§ Exercise goal:
Every line of the material is to be given again exactly.

━━━

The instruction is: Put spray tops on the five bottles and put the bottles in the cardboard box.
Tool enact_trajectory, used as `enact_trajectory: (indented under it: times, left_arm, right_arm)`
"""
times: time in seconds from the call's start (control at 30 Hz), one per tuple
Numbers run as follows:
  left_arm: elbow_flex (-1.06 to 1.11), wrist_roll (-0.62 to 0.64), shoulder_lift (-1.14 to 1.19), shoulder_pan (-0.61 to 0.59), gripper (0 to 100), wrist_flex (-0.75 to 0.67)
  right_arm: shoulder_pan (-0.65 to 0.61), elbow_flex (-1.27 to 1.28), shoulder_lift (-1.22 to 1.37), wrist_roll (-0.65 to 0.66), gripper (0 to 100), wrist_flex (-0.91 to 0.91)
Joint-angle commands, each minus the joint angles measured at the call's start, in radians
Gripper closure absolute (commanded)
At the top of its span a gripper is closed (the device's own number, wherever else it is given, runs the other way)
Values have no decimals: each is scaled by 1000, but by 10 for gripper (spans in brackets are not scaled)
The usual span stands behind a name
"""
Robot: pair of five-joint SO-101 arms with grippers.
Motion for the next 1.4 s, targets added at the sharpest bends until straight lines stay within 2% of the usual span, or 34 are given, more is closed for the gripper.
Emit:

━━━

§ Solution to this task:
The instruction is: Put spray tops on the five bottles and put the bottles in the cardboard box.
Tool enact_trajectory, used as `enact_trajectory: (indented under it: times, left_arm, right_arm)`
"""
times: time in seconds from the call's start (control at 30 Hz), one per tuple
Numbers run as follows:
  left_arm: elbow_flex (-1.06 to 1.11), wrist_roll (-0.62 to 0.64), shoulder_lift (-1.14 to 1.19), shoulder_pan (-0.61 to 0.59), gripper (0 to 100), wrist_flex (-0.75 to 0.67)
  right_arm: shoulder_pan (-0.65 to 0.61), elbow_flex (-1.27 to 1.28), shoulder_lift (-1.22 to 1.37), wrist_roll (-0.65 to 0.66), gripper (0 to 100), wrist_flex (-0.91 to 0.91)
Joint-angle commands, each minus the joint angles measured at the call's start, in radians
Gripper closure absolute (commanded)
At the top of its span a gripper is closed (the device's own number, wherever else it is given, runs the other way)
Values have no decimals: each is scaled by 1000, but by 10 for gripper (spans in brackets are not scaled)
The usual span stands behind a name
"""
Robot: pair of five-joint SO-101 arms with grippers.
Motion for the next 1.4 s, targets added at the sharpest bends until straight lines stay within 2% of the usual span, or 34 are given, more is closed for the gripper.
Emit:

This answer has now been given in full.